The U.S. Department of Health and Human Services (HHS) has imposed a civil monetary penalty of $100,000 on Hackensack Meridian Health West Caldwell Care Center, a skilled nursing facility in New Jersey. The facility violated the HIPAA Right of Access law. The penalty stems from the facility’s failure to provide a patient’s medical records to their authorized representative in a timely manner, or within 30 days. 

According to the HHS Office for Civil Rights (OCR), which investigated the case, Hackensack Meridian Health withheld the records even after receiving documentation demonstrating the individual’s legal right to access them. The requested records were ultimately sent to the authorized representative only after intervention by the OCR.

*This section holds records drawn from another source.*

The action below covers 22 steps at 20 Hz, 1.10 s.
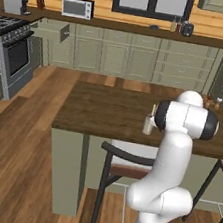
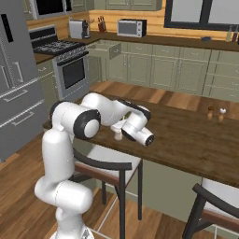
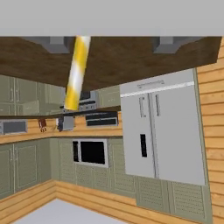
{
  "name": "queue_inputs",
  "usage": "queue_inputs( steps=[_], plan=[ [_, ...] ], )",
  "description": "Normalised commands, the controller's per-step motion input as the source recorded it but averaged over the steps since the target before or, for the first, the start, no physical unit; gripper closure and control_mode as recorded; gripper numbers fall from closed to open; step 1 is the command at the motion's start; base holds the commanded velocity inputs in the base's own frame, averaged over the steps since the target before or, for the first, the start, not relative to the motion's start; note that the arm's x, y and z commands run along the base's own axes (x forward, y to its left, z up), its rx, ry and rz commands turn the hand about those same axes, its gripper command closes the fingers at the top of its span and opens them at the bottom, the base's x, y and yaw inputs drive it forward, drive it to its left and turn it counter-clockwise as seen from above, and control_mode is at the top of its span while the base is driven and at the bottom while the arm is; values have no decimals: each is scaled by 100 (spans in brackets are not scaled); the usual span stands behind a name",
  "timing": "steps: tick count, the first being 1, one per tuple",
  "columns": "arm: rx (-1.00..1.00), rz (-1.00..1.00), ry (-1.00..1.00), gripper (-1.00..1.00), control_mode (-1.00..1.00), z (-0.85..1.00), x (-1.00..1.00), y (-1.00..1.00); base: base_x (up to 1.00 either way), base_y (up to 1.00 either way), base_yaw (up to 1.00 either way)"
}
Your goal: Take a straw from the drawer in front and place it inside the glass cup on the dining counter.
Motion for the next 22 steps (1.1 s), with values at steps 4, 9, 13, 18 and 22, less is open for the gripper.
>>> queue_inputs(
  steps=[4, 9, 13, 18, 22],
  plan=[
    [0, 0, 0, -100, -100, 0, -16, 0, 0, 0, 0],
    [0, 0, 0, -100, -100, 0, -19, 0, 0, 0, 0],
    [0, 0, -7, -100, -100, 7, -28, 0, 0, 0, 0],
    [-2, 0, -6, -100, -100, 47, -41, 0, 0, 0, 0],
    [-4, 0, -2, -100, -100, 93, -35, 0, 0, 0, 0]
  ],
)
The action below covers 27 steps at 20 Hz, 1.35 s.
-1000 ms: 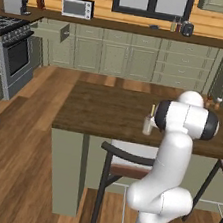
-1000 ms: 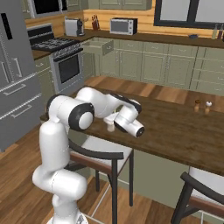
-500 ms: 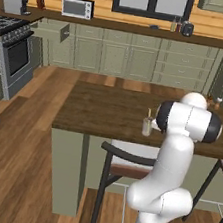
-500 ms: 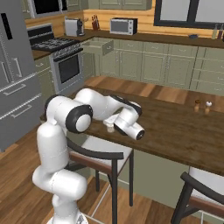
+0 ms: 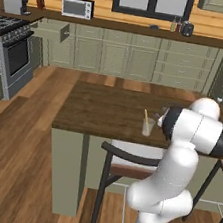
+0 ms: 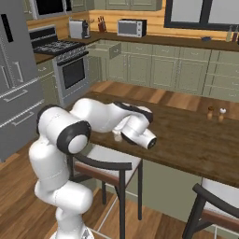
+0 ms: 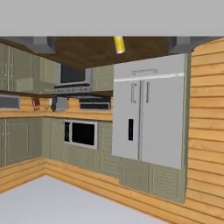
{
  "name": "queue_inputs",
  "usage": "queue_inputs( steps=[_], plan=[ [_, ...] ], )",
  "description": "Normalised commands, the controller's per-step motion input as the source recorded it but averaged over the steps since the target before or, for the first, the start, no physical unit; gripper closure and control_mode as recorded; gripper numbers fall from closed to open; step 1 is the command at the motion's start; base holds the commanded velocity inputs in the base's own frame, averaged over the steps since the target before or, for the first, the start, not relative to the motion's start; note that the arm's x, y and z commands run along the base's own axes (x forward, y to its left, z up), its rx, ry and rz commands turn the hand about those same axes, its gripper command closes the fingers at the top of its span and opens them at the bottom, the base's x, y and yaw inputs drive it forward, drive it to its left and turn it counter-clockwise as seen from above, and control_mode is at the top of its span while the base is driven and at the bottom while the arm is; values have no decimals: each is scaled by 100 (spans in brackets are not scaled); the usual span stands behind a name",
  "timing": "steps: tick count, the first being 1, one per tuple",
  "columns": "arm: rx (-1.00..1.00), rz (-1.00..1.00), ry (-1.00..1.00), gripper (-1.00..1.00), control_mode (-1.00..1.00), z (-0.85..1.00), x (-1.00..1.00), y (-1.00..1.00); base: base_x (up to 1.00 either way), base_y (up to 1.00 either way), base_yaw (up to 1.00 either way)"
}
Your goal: Take a straw from the drawer in front and place it inside the glass cup on the dining counter.
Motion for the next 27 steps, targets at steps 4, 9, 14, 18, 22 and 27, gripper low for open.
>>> queue_inputs(
  steps=[4, 9, 14, 18, 22, 27],
  plan=[
    [-12, 0, 0, -100, -100, 100, -16, 1, 0, 0, 0],
    [-24, 0, 9, -100, -100, 95, -34, 15, 0, 0, 0],
    [-35, -2, 23, -100, -100, 42, -64, 39, 0, 0, 0],
    [-38, -7, 40, -100, -100, 12, -50, 59, 0, 0, 0],
    [-39, -11, 48, -100, -100, 0, -44, 75, 0, 0, 0],
    [-39, -12, 45, -100, -100, -10, -46, 90, 0, 0, 0]
  ],
)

HIPAA guarantees patients the right to access and obtain copies of their medical records. The OCR enforces this regulation and takes action against healthcare facilities that fail to comply.

“A patient’s timely access to health records is paramount for medical care,” said OCR Director Melanie Fontes Rainer in a press release. “The OCR will continue to vigorously enforce this essential right to ensure compliance by health care facilities across the country.”

This incident highlights the importance of HIPAA and the rights it grants patients regarding their medical information. It also serves as a reminder for healthcare providers to ensure they have clear procedures in place for handling requests for medical records.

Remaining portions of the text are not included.